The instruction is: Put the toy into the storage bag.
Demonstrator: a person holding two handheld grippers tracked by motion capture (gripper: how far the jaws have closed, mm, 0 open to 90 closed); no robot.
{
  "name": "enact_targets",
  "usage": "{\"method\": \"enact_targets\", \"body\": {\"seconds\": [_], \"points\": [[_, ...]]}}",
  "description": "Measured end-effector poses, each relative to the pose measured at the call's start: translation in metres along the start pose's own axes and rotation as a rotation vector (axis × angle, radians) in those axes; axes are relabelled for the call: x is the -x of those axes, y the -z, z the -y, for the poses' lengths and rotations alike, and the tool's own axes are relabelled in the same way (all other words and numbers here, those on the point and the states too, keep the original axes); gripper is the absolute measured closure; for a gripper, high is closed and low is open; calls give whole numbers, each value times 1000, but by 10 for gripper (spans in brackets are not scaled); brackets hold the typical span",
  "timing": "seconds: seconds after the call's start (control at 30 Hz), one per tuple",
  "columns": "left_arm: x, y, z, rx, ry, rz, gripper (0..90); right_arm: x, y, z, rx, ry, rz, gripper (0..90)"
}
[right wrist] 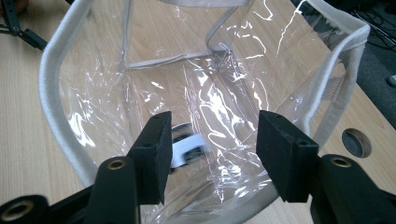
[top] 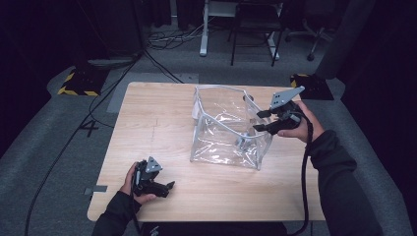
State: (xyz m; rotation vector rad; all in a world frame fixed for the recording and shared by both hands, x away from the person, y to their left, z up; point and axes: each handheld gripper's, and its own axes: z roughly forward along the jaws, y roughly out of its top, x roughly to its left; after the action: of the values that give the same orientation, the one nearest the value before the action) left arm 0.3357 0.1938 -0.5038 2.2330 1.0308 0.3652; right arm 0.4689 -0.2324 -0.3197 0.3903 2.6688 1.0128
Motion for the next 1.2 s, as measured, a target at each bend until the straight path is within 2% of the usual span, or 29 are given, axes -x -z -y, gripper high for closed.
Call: {"method": "enact_targets", "body": {"seconds": [0.37, 0.63, 0.83, 1.1, 1.13, 1.2], "points": [[0, 0, 0, 1, 7, -1, 14, -2, -1, 0, 15, -2, 6, 465], [1, 0, 0, -2, 18, -2, 14, -3, 1, 0, 59, -9, 11, 441], [1, 0, 0, 1, 9, -1, 14, -3, 6, 1, 115, -13, 32, 433], [0, 0, 0, 1, 8, 0, 14, -2, 11, 1, 137, -28, 63, 426], [1, 0, 0, -4, 17, -1, 14, -1, 12, 2, 146, -34, 74, 424], [0, 0, 0, 1, 8, -1, 14, -1, 15, 2, 155, -38, 83, 419]]}}
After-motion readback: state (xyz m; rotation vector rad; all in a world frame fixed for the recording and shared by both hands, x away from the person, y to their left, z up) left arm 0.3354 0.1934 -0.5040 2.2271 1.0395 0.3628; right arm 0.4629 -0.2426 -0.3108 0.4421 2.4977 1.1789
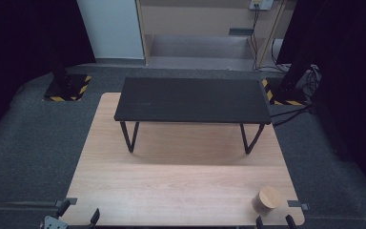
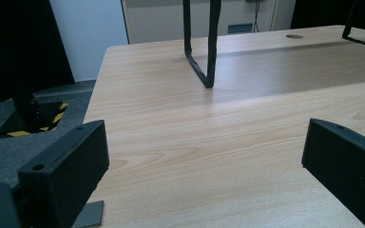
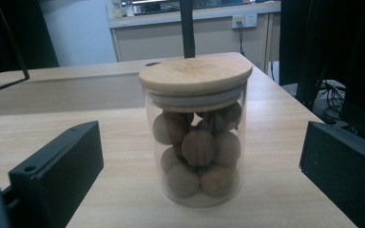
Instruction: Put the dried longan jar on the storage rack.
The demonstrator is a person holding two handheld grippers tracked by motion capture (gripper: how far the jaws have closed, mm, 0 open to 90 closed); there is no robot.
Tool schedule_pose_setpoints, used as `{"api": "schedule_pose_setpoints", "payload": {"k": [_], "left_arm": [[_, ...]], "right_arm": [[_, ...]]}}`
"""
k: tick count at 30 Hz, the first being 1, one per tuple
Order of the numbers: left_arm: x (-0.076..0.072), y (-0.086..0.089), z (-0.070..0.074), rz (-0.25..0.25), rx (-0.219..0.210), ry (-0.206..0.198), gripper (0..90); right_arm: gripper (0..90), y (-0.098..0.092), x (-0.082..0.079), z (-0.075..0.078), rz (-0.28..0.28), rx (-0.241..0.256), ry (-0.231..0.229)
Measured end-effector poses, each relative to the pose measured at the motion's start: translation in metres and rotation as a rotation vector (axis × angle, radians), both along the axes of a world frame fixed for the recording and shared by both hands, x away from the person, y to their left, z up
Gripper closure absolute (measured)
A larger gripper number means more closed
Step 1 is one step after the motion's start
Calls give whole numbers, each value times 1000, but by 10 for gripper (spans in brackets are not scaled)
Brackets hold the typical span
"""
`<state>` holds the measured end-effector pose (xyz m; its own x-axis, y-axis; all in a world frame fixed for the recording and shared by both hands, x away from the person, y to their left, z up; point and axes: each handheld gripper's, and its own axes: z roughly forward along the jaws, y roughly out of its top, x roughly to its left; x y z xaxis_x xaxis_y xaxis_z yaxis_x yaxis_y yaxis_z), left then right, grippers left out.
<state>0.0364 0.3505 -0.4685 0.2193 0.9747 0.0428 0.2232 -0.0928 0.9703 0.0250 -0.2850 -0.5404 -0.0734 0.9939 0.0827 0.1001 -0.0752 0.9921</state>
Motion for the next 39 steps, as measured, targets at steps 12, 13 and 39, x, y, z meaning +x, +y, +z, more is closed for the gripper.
{"api": "schedule_pose_setpoints", "payload": {"k": [12, 13, 39], "left_arm": [[2, 2, -1, 1, -5, 3, 5], [2, 2, -1, 0, -5, 3, 5], [1, 6, -1, 17, -8, 1, 5]], "right_arm": [[8, 6, 27, -2, -7, -35, 7], [8, 6, 29, -2, -8, -36, 6], [253, 12, 50, -3, -11, -55, 22]]}}
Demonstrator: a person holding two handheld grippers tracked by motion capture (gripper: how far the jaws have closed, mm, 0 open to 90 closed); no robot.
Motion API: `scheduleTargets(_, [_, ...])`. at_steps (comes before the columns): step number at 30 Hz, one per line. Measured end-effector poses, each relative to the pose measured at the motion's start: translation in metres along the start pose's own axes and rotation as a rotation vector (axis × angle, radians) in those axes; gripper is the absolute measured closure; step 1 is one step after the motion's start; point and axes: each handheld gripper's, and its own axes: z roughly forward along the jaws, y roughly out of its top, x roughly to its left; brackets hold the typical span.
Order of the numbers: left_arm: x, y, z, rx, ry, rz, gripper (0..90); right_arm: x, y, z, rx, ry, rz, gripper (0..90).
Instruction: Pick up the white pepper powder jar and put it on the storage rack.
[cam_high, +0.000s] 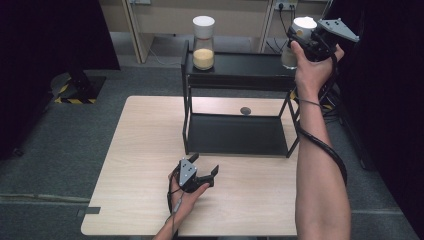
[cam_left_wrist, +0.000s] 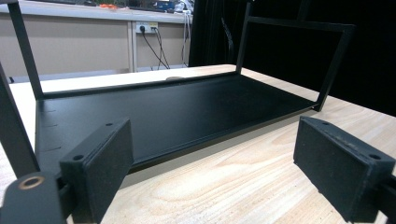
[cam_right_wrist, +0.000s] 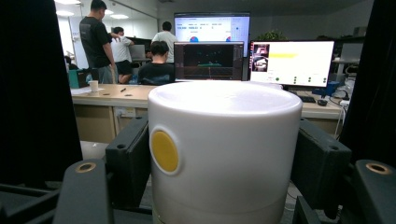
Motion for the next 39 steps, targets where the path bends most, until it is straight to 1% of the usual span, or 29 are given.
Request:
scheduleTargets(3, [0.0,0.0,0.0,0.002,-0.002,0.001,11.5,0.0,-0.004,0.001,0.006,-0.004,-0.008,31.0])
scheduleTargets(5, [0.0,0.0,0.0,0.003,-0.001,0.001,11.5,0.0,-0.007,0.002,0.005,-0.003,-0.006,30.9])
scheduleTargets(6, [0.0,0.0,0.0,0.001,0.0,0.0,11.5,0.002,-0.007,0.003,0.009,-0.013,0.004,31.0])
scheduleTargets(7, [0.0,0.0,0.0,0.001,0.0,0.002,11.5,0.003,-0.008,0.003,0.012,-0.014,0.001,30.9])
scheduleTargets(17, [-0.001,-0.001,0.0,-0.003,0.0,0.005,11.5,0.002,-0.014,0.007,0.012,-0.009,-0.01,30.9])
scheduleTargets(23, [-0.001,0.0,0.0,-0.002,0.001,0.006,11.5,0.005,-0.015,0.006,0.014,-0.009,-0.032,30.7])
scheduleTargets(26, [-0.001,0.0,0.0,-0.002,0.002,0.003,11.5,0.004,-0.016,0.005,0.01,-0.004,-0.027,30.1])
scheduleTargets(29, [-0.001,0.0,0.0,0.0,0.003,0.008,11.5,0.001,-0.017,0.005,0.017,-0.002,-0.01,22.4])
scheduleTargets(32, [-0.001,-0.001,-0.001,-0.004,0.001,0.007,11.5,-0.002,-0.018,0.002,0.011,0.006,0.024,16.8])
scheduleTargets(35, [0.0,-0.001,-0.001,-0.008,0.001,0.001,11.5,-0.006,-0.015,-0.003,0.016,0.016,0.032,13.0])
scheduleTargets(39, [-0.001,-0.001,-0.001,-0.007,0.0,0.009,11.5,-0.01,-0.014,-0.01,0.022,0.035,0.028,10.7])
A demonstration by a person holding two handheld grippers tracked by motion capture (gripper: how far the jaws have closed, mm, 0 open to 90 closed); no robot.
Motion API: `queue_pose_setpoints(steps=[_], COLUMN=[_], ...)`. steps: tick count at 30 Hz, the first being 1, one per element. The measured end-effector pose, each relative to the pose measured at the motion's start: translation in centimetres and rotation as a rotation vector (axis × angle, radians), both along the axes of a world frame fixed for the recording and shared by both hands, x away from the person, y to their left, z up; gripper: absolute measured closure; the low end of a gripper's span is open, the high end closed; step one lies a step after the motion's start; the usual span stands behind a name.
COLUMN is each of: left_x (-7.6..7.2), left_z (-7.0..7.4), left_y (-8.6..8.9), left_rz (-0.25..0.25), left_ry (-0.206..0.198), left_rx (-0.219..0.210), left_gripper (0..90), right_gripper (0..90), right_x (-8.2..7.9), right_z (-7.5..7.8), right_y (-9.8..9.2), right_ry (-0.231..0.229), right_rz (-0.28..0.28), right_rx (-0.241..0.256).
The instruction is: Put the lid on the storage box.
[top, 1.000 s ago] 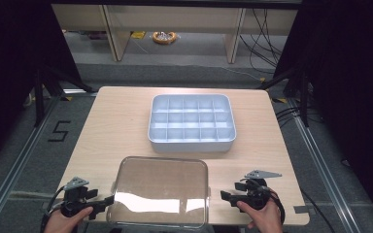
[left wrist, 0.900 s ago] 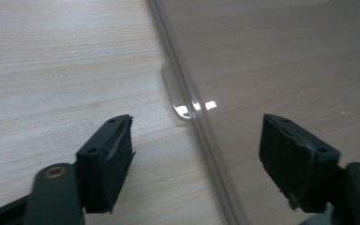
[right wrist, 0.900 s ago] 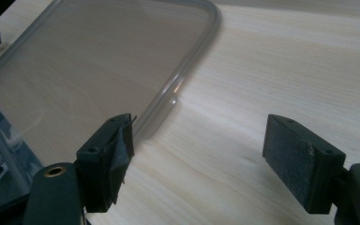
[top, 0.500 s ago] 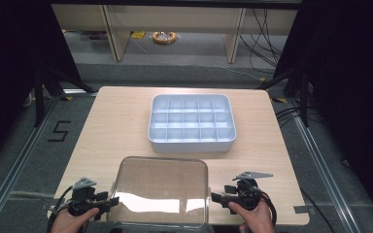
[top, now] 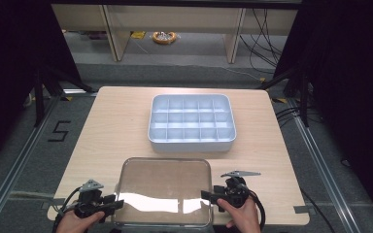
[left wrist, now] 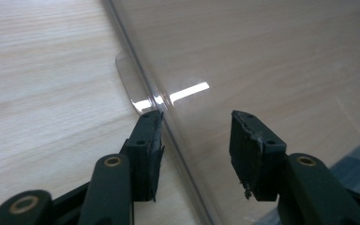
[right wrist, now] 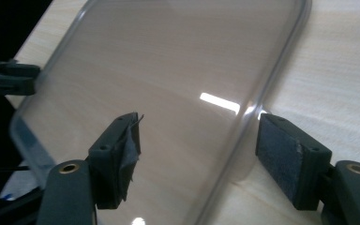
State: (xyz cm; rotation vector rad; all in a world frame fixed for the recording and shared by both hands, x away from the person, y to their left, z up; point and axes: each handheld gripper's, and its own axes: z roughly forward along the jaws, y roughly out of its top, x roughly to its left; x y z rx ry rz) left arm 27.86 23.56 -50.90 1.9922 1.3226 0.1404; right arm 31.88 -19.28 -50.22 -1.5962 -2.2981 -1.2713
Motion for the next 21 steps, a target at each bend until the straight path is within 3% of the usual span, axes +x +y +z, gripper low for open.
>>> queue_pose_setpoints(steps=[4,7,9,10,12,13,15,17,18,19,20,21], left_x=[-0.1,-0.1,-0.1,-0.1,-0.1,-0.2,-0.1,-0.1,-0.1,-0.2,-0.1,-0.1], left_z=[0.0,0.0,0.0,0.0,0.0,0.1,0.0,0.0,0.0,0.0,0.0,0.0], left_y=[-0.4,-0.2,-0.3,-0.3,-0.4,-0.4,-0.4,-0.5,-0.4,-0.5,-0.4,-0.4], left_rz=[-0.012,-0.027,-0.018,-0.025,-0.012,-0.032,-0.025,-0.021,-0.023,-0.019,-0.025,-0.025], left_ry=[-0.002,-0.001,-0.006,-0.005,-0.007,-0.001,-0.007,-0.008,-0.008,-0.014,-0.015,-0.015], left_rx=[0.006,0.014,0.009,0.011,0.02,0.022,0.027,0.021,0.026,0.023,0.029,0.029], left_gripper=[54.6,55.4,55.6,55.6,55.6,55.6,55.7,55.7,55.7,55.6,55.6,55.4], right_gripper=[34.3,33.3,32.7,32.7,32.5,33.9,31.3,30.6,28.7,28.8,30.4,30.4], right_x=[0.2,0.3,0.3,0.3,0.5,0.6,0.6,0.5,0.3,0.4,0.1,0.1], right_z=[-0.1,0.0,0.1,0.1,-0.1,-0.5,-0.7,-0.6,-0.6,-0.9,-0.7,-0.7], right_y=[-0.1,-0.4,-0.7,-0.7,-0.9,-0.9,-0.7,-0.6,-0.7,-0.8,-0.7,-0.7], right_ry=[-0.022,-0.011,-0.041,-0.041,0.002,-0.004,0.019,0.027,0.06,0.044,0.106,0.106], right_rz=[-0.05,-0.09,-0.098,-0.098,-0.114,-0.1,-0.112,-0.12,-0.158,-0.163,-0.209,-0.209], right_rx=[-0.018,-0.019,-0.053,-0.053,-0.043,-0.044,0.009,0.013,0.064,0.079,0.118,0.118])
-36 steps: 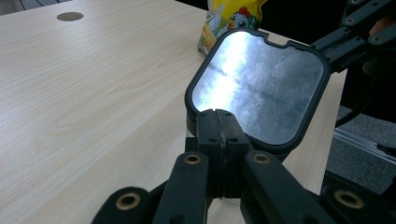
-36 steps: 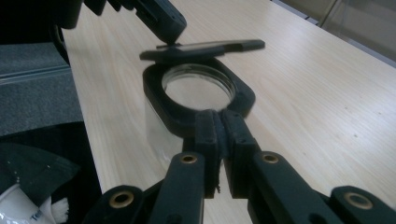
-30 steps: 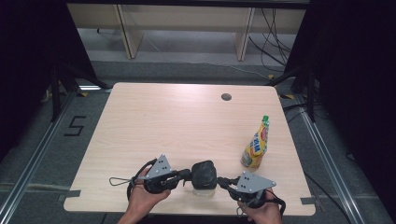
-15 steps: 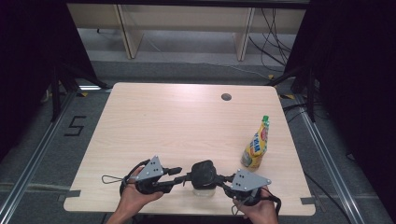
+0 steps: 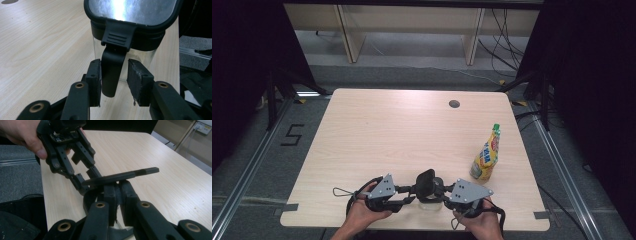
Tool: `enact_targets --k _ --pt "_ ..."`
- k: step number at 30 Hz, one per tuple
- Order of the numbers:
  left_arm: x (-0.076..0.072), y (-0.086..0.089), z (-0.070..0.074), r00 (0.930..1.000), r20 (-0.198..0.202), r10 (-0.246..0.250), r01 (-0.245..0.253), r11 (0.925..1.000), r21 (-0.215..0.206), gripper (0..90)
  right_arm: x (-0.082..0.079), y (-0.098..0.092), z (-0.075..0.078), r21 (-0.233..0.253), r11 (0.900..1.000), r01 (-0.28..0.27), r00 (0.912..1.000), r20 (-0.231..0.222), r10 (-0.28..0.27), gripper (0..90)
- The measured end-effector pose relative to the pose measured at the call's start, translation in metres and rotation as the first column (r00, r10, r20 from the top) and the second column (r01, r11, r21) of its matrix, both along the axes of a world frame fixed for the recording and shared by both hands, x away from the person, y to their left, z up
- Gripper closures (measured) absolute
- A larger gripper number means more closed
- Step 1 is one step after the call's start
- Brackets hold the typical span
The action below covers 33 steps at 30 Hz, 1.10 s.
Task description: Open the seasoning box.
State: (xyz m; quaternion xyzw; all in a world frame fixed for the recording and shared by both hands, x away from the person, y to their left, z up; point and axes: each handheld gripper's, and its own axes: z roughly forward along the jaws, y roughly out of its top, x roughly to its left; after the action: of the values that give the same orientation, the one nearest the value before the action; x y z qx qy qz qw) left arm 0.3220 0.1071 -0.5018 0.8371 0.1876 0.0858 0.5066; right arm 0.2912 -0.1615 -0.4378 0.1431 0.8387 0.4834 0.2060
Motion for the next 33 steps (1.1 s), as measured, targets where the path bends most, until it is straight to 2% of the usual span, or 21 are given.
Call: enact_targets --k 2,5,7,8,9,11,17,20,23,24,26,28,29,31,33 --pt "0.001 0.0 0.0 0.9996 0.027 -0.005 0.005 0.9998 0.018 65.0 0.0 0.003 0.001 0.001 1.0 -0.008 1.0 -0.001 0.008 85.3" --pt "0.002 0.001 0.001 1.0 0.005 0.003 -0.003 1.0 0.002 71.5 0.0 0.007 0.003 0.002 1.0 -0.018 0.9998 -0.005 0.018 85.3" --pt "0.002 0.002 0.001 0.9997 0.023 -0.007 0.007 0.9999 0.015 72.1 0.002 0.01 0.004 0.007 1.0 -0.02 0.9998 0.005 0.019 85.3" --pt "0.002 0.002 0.001 0.9997 0.023 -0.008 0.007 0.9998 0.016 72.2 0.003 0.011 0.005 0.004 1.0 -0.027 0.9995 0.018 0.026 85.3" --pt "0.001 0.001 0.0 0.9998 0.019 0.003 -0.003 1.0 0.004 72.4 0.002 0.013 0.005 0.006 1.0 -0.025 0.9997 0.005 0.025 85.2" --pt "0.001 0.0 0.0 0.9999 0.014 0.007 -0.007 1.0 0.006 72.5 0.002 0.017 0.005 0.003 1.0 -0.029 0.9996 0.0 0.029 85.3" --pt "0.001 0.0 0.0 0.9998 0.018 0.005 -0.006 0.9999 0.01 72.7 0.005 0.029 0.007 -0.002 0.999 -0.05 0.9987 0.011 0.05 85.5" --pt "0.001 0.001 0.001 0.9995 0.032 0.002 -0.003 0.9997 0.023 72.8 0.006 0.037 0.007 -0.008 0.998 -0.061 0.9981 0.011 0.061 85.7" --pt "0.0 0.001 0.001 0.9997 0.024 0.01 -0.011 0.9996 0.026 72.8 0.008 0.043 0.007 -0.012 0.997 -0.072 0.9973 0.01 0.072 85.9" --pt "-0.001 0.001 0.001 0.9995 0.028 0.013 -0.014 0.9992 0.039 72.9 0.009 0.045 0.007 -0.01 0.997 -0.077 0.997 0.007 0.077 85.9" --pt "-0.002 0.0 0.001 0.9993 0.034 0.017 -0.018 0.9993 0.034 72.9 0.01 0.047 0.006 -0.011 0.996 -0.087 0.9962 0.003 0.087 85.9" --pt "-0.005 -0.001 0.001 0.999 0.024 0.037 -0.038 0.9987 0.034 73.0 0.011 0.05 0.006 -0.013 0.996 -0.087 0.9962 -0.007 0.087 86.2" --pt "-0.004 0.0 0.002 0.9987 0.044 0.027 -0.029 0.998 0.056 73.0 0.011 0.05 0.006 -0.015 0.996 -0.091 0.9958 -0.008 0.091 86.4" --pt "-0.006 -0.001 0.002 0.9982 0.04 0.045 -0.048 0.9969 0.063 73.0 0.011 0.052 0.005 -0.017 0.996 -0.091 0.9959 -0.006 0.091 86.7" --pt "-0.004 -0.001 0.003 0.9982 0.049 0.034 -0.037 0.9969 0.069 73.0 0.011 0.055 0.003 -0.015 0.995 -0.096 0.9953 -0.009 0.096 86.7"
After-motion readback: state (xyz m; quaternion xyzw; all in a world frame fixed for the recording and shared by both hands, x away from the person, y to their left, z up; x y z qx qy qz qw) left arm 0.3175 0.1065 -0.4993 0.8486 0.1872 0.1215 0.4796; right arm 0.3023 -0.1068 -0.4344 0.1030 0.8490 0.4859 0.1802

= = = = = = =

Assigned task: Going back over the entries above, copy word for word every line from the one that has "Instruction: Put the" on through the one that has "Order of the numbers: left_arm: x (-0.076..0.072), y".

Problem solution:
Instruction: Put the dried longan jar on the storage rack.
The demonstrator is a person holding two handheld grippers tracked by motion capture (gripper: how far the jaws have closed, mm, 0 open to 90 closed); there is no robot.
Tool schedule_pose_setpoints, used as `{"api": "schedule_pose_setpoints", "payload": {"k": [_], "left_arm": [[_, ...]], "right_arm": [[_, ...]]}}`
"""
k: tick count at 30 Hz, the first being 1, one per tuple
Order of the numbers: left_arm: x (-0.076..0.072), y (-0.086..0.089), z (-0.070..0.074), rz (-0.25..0.25), rx (-0.219..0.210), ry (-0.206..0.198), gripper (0..90); right_arm: gripper (0..90), y (-0.098..0.092), x (-0.082..0.079), z (-0.075..0.078), rz (-0.28..0.28), rx (-0.241..0.256), ry (-0.231..0.229)

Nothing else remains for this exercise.